Most of us will lose, even financially. Uncertainty is a huge drag on
business. Insurance is all about reducing uncertainty, and _universal_
insurance is even more potent in that regard. Millions of Americans will now
be less likely to change jobs or take other risks that might leave them
exposed to a greater risk of catastrophic medical expenses. Lenders and
businesses will have to adjust for an increased number of people defaulting on
loans because medical expenses forced them into bankruptcy. In these and a
dozen other ways, this regression on insurance is going to hobble the economy
and end up hurting us all.

BTW, I'm not at all trying to imply that it's only bad because it's bad
economics. Far from it; I think the moral objections are even stronger.
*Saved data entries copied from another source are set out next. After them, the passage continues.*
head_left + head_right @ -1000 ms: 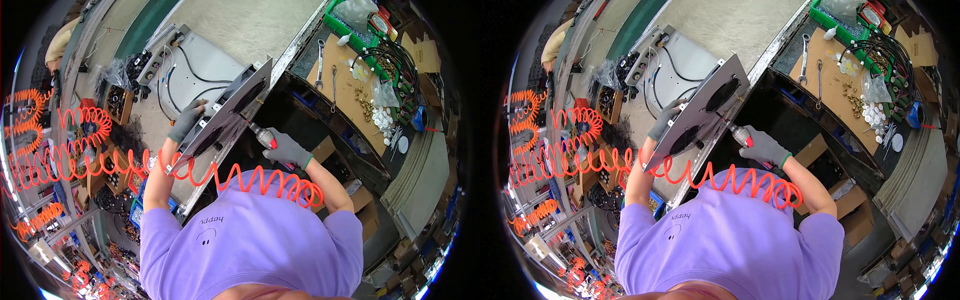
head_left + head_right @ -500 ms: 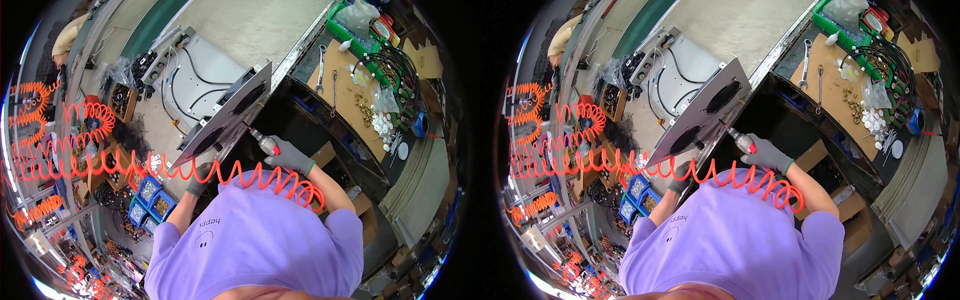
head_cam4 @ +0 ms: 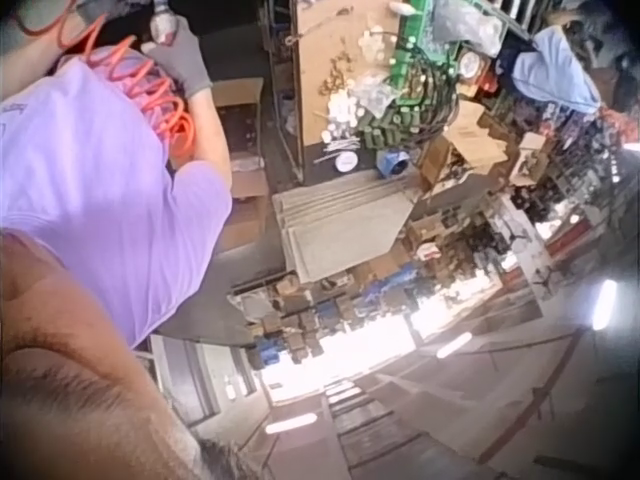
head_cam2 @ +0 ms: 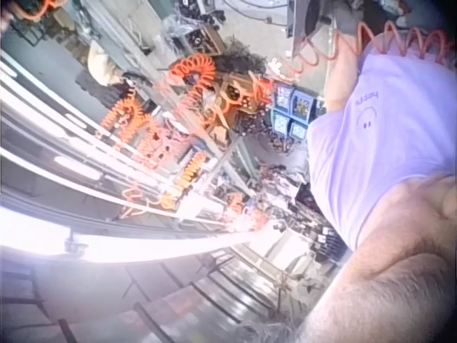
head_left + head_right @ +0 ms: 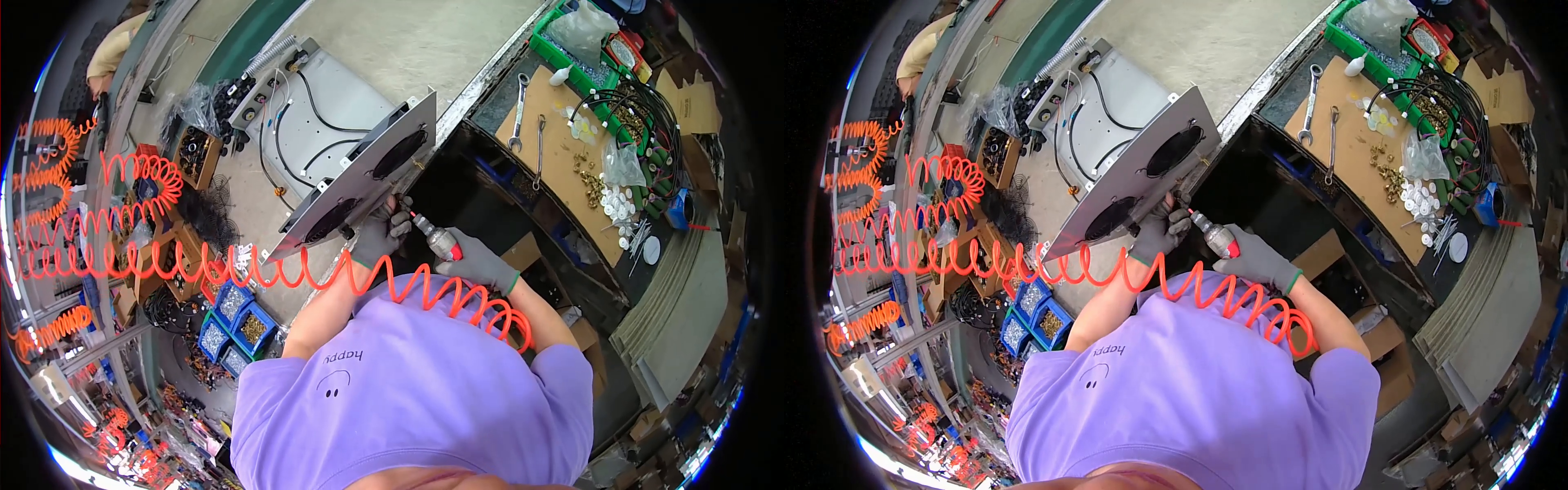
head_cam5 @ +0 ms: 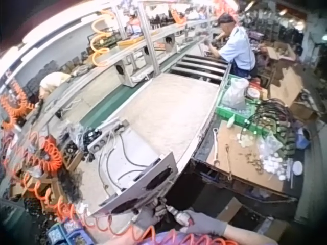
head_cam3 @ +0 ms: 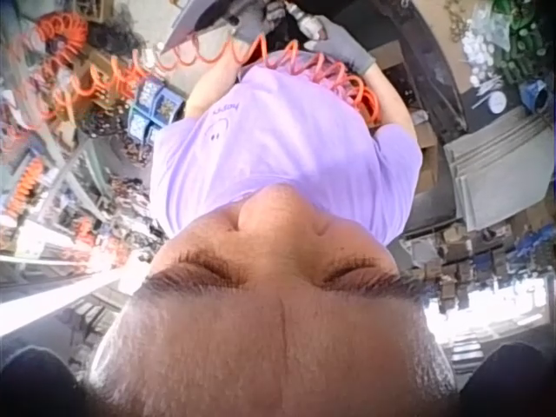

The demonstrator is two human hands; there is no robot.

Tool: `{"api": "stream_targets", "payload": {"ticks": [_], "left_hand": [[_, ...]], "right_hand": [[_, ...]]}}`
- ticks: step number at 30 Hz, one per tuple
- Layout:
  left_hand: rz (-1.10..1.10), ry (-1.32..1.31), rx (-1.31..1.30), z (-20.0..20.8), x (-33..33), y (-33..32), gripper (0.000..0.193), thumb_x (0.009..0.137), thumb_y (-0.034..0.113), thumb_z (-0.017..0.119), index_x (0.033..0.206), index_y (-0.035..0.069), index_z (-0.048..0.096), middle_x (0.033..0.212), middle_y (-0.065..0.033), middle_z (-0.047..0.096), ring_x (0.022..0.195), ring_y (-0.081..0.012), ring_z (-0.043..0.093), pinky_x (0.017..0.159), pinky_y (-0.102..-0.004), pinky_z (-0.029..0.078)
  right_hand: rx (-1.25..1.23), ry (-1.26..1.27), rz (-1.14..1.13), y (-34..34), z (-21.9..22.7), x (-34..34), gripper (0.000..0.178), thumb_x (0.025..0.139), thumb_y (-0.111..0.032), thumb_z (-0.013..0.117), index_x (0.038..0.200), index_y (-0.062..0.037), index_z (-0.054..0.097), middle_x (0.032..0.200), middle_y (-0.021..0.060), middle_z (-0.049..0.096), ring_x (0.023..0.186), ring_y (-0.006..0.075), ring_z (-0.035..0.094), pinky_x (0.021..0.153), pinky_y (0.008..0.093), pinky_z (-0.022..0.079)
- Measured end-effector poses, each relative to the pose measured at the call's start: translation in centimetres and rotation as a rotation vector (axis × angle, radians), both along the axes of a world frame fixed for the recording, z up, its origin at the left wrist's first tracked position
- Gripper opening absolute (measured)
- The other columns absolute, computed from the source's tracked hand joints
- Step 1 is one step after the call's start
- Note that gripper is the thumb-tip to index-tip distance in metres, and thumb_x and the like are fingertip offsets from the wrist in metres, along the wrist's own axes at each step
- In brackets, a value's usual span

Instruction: The recorder assembles a metal electronics chassis by installing fans, securing components with a power screwdriver, and then retrieving additional metal panels and parts from a storage area.

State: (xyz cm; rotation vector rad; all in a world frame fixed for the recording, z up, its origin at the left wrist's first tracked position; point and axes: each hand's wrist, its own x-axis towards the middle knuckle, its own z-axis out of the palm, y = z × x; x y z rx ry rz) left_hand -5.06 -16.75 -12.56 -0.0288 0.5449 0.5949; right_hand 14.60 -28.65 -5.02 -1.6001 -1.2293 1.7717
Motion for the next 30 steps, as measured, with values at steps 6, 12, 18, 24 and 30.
{"api": "stream_targets", "payload": {"ticks": [6,12,18,24,30], "left_hand": [[0.019,-0.052,0.064,0.3,0.8,-0.7,0.026,0.084,0.025,0.061,0.1,0.006,0.053,0.089,-0.0077,0.058,0.055,-0.0085,0.045,0.041,-0.0197,0.035],[0.064,0.057,0.14,2.4,1.2,-1.5,0.023,0.087,0.024,0.058,0.104,0.008,0.053,0.093,-0.0077,0.059,0.062,-0.0099,0.05,0.053,-0.0219,0.043],[-0.071,0.2,0.274,5.4,2.0,-1.0,0.029,0.092,0.023,0.049,0.115,0.004,0.049,0.091,-0.0075,0.059,0.068,-0.0121,0.054,0.061,-0.0261,0.047],[0.006,0.799,1.173,19.4,2.1,-2.5,0.038,0.09,0.018,0.048,0.12,-0.003,0.041,0.1,-0.0114,0.055,0.081,-0.0139,0.054,0.071,-0.0256,0.043],[-0.093,1.565,2.337,26.7,4.3,4.9,0.075,0.07,0.044,0.068,0.124,-0.001,0.042,0.122,-0.0199,0.048,0.12,-0.037,0.037,0.094,-0.0432,0.035]], "right_hand": [[0.023,-0.026,0.014,-0.2,0.0,0.3,0.064,0.066,-0.032,0.07,0.118,-0.0054,0.044,0.097,0.017,0.056,0.09,0.0279,0.056,0.081,0.0355,0.043],[0.039,0.157,-0.066,-0.8,-0.5,0.5,0.06,0.066,-0.027,0.071,0.115,-0.0035,0.046,0.095,0.0109,0.055,0.085,0.0188,0.053,0.078,0.0309,0.043],[0.103,0.269,-0.161,-1.2,-0.3,0.8,0.059,0.065,-0.024,0.07,0.116,-0.0034,0.046,0.092,0.0063,0.053,0.083,0.0151,0.05,0.077,0.0297,0.042],[0.127,0.183,-0.238,0.8,0.1,3.1,0.056,0.067,-0.014,0.066,0.118,-0.0039,0.045,0.092,0.004,0.05,0.082,0.0124,0.051,0.075,0.0281,0.044],[0.173,0.052,-0.268,2.2,-2.5,4.4,0.058,0.066,-0.025,0.069,0.115,-0.006,0.046,0.087,0.0078,0.055,0.072,0.0174,0.055,0.067,0.0313,0.047]]}}
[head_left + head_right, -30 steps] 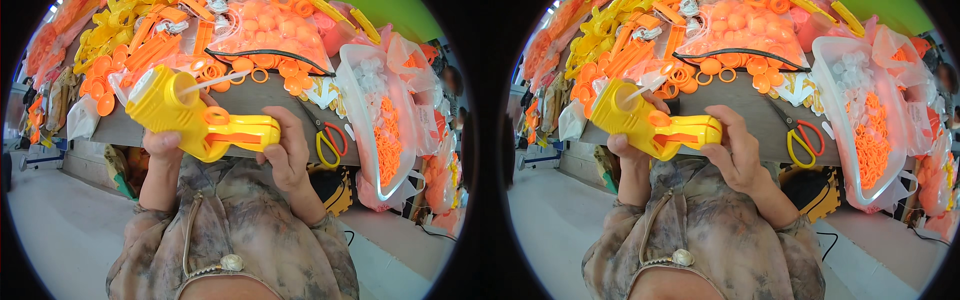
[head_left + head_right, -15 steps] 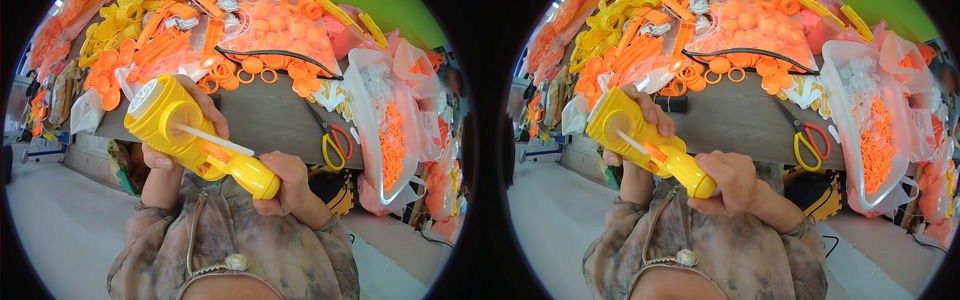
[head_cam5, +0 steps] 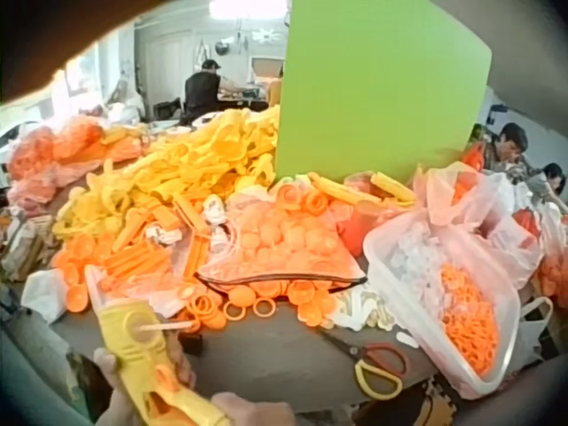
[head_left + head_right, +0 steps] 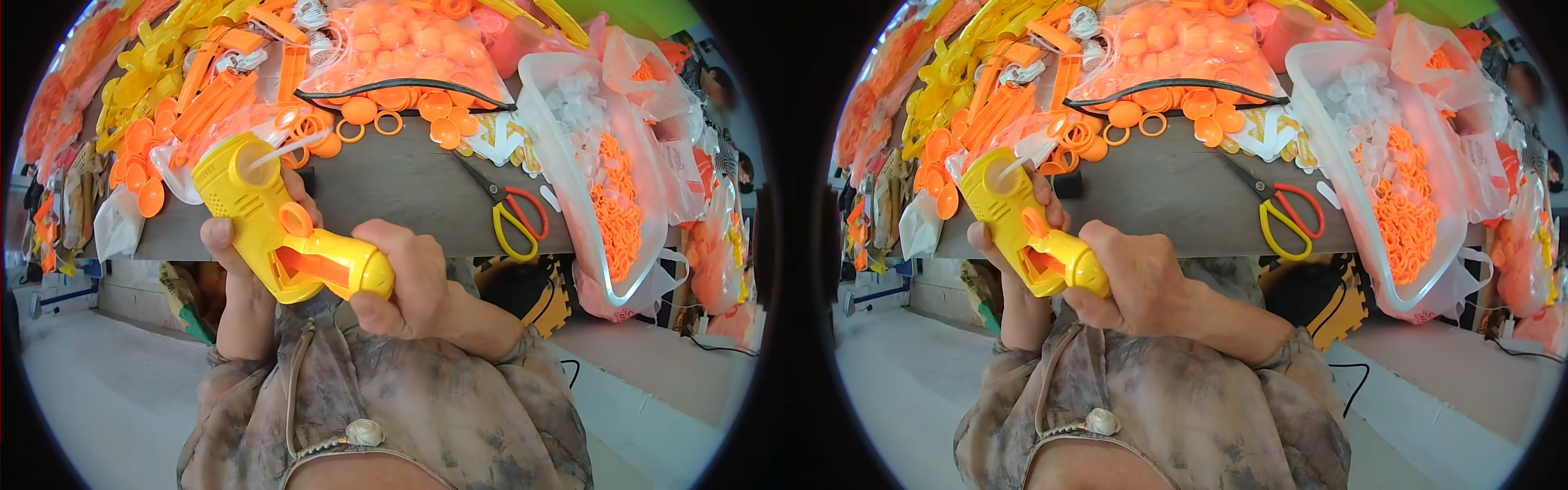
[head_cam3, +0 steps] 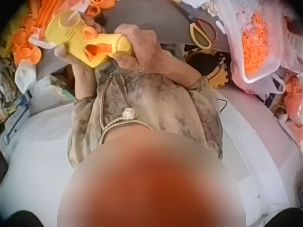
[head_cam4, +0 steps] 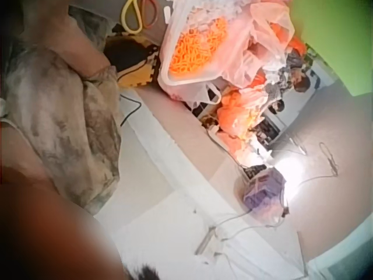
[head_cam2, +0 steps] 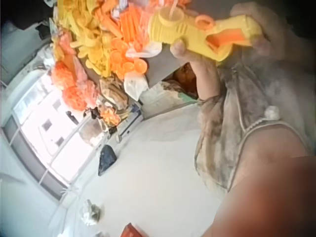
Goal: Assembling a yellow and orange plastic toy gun by joining parts and applying components.
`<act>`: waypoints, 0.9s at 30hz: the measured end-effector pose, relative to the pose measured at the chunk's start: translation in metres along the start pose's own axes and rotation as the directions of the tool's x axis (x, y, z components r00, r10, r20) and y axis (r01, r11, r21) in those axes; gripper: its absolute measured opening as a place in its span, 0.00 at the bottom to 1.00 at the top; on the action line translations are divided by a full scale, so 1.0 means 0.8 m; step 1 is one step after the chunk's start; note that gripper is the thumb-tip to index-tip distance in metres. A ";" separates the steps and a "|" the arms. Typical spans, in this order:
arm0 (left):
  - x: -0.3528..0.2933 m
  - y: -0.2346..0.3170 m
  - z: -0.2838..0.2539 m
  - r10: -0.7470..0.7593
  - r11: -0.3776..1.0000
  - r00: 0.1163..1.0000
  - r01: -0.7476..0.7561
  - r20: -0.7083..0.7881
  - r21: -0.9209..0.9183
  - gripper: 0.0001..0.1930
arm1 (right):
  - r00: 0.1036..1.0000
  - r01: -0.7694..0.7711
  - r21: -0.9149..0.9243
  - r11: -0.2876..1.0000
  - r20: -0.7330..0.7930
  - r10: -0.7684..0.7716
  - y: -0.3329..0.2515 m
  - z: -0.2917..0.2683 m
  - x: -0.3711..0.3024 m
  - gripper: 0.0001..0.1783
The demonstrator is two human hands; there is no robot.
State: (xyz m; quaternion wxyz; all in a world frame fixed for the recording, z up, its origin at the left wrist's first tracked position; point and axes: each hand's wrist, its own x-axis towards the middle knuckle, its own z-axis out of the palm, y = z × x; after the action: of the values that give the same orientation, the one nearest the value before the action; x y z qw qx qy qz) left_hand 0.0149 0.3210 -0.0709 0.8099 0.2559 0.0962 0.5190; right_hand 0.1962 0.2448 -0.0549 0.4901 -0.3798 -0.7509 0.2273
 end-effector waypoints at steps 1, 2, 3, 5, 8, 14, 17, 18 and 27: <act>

I'm
just trying to explain how this change is wrong even according to the one
criterion its proponents still (arguably) care about.

------
BigChiefSmokem
I'm "rich" (I make way over 250k) and even I feel this is completely wrong and
unjust. I pay hundreds of thousands in taxes each year and am still thankful
and grateful just to be in this country because I understand historically what
it took to get us here. These people are truly heartless and self-interested
in the most un-American of ways. I'm no Democrat by any measure but my party,
the Libertarians, need to stand for more, stand in numbers, and replace the
Republicans once and for all as the new face of conservatism in the 21th
century.

What these people are doing to our underclasses and disenfranchised groups is
wrong.

------
llamataboot
I look forward to going back to the days where I couldn't buy insurance at any
price because of pre-existing mental health conditions.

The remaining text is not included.